*WORK ORDER*
Among the records that follow, find the line with "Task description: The" and the line with "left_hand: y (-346". Set down those lines and all lines between them exactly, without adding anything.
——————
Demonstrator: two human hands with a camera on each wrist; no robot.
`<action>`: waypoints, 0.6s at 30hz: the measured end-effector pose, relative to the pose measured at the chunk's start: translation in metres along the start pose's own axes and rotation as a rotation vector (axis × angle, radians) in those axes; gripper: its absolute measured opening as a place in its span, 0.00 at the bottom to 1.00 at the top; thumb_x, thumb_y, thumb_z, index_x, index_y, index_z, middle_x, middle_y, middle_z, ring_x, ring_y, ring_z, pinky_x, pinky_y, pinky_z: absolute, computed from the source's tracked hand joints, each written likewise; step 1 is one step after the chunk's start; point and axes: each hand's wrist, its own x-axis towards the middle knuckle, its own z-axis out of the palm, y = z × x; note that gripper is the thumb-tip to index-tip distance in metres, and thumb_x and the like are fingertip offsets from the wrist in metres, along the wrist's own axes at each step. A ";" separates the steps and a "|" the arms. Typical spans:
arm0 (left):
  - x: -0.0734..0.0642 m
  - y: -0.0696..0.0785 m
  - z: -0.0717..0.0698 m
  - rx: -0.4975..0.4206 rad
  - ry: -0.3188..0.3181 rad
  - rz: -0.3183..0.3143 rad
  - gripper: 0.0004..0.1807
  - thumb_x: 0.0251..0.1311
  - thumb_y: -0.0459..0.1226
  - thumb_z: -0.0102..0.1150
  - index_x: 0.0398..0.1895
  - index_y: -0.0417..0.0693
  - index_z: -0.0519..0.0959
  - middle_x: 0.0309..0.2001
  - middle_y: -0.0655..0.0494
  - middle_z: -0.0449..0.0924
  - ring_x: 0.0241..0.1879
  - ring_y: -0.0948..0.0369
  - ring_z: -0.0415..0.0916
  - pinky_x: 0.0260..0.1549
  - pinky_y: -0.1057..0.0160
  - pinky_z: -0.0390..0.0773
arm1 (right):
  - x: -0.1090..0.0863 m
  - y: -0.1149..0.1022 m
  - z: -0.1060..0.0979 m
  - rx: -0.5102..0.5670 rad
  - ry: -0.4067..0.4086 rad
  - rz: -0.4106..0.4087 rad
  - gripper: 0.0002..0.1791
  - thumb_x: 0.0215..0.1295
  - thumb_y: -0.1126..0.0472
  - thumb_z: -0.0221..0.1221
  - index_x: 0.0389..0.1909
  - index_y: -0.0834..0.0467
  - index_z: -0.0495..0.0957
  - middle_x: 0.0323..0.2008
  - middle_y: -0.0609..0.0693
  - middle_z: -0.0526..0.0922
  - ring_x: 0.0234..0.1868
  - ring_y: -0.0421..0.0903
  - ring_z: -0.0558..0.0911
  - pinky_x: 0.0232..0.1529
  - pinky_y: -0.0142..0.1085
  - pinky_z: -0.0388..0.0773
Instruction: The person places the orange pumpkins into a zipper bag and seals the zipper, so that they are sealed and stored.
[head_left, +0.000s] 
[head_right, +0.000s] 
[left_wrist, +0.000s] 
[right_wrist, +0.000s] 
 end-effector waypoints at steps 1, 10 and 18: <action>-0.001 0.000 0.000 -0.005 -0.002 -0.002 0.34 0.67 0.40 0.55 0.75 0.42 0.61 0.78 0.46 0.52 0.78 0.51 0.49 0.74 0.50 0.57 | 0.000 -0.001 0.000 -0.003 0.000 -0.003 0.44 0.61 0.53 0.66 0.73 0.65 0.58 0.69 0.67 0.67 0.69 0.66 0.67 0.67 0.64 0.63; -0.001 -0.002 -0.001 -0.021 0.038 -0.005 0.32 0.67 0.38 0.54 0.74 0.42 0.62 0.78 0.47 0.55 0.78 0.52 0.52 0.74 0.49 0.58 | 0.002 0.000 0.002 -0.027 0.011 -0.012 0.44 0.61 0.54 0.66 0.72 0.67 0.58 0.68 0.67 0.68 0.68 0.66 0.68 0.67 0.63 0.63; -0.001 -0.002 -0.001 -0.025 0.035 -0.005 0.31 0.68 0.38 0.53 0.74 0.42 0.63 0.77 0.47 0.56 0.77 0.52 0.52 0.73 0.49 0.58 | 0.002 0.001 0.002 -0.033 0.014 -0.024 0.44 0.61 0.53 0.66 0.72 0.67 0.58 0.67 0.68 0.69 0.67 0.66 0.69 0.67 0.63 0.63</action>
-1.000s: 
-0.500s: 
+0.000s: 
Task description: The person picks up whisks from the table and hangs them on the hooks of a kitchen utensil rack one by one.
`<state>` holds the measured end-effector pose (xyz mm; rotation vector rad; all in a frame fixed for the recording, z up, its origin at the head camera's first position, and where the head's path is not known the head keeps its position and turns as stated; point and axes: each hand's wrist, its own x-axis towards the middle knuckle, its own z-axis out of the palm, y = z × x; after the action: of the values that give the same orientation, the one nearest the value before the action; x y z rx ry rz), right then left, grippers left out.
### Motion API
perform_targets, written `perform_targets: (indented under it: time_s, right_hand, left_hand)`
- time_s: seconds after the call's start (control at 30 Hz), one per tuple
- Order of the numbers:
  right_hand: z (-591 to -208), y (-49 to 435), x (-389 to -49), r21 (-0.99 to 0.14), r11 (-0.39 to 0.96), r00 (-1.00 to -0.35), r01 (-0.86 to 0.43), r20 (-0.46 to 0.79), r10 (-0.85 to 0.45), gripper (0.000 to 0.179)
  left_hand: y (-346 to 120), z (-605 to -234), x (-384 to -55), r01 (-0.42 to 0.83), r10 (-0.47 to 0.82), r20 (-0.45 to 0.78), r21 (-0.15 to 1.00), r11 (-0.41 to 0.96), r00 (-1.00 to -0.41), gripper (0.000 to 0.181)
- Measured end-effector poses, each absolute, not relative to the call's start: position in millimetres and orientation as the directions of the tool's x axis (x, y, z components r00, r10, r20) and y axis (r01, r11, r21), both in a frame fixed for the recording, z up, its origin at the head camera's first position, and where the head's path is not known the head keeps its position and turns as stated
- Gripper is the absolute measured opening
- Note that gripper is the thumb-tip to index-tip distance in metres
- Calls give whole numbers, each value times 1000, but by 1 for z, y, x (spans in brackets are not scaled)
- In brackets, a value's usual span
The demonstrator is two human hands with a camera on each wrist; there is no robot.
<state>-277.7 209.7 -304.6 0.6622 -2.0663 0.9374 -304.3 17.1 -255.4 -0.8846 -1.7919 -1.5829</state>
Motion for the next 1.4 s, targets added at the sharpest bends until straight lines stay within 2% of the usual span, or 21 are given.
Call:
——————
*REPLY TO THE TASK*
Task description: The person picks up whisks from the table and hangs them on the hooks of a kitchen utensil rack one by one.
`<state>` holds the measured end-effector pose (xyz mm; rotation vector rad; all in a frame fixed for the recording, z up, its origin at the head camera's first position, and where the head's path is not known the head keeps its position and turns as stated; point and axes: each hand's wrist, its own x-axis towards the middle knuckle, its own z-axis out of the palm, y = z × x; after the action: of the values that give the same orientation, the one nearest the value before the action; x y z rx ry rz), right then left, grippers left out.
### Motion API
perform_targets, written `perform_targets: (indented under it: time_s, right_hand, left_hand)`
- time_s: seconds after the call's start (control at 30 Hz), one per tuple
- Order of the numbers:
  right_hand: z (-591 to -208), y (-49 to 435), x (-389 to -49), r21 (-0.99 to 0.14), r11 (-0.39 to 0.96), r00 (-1.00 to -0.35), r01 (-0.86 to 0.43), r20 (-0.46 to 0.79), r10 (-0.85 to 0.45), gripper (0.000 to 0.179)
  left_hand: y (-346 to 120), z (-605 to -234), x (-384 to -55), r01 (-0.42 to 0.83), r10 (-0.47 to 0.82), r20 (-0.45 to 0.78), r21 (-0.15 to 1.00), r11 (-0.41 to 0.96), r00 (-1.00 to -0.41), gripper (0.000 to 0.181)

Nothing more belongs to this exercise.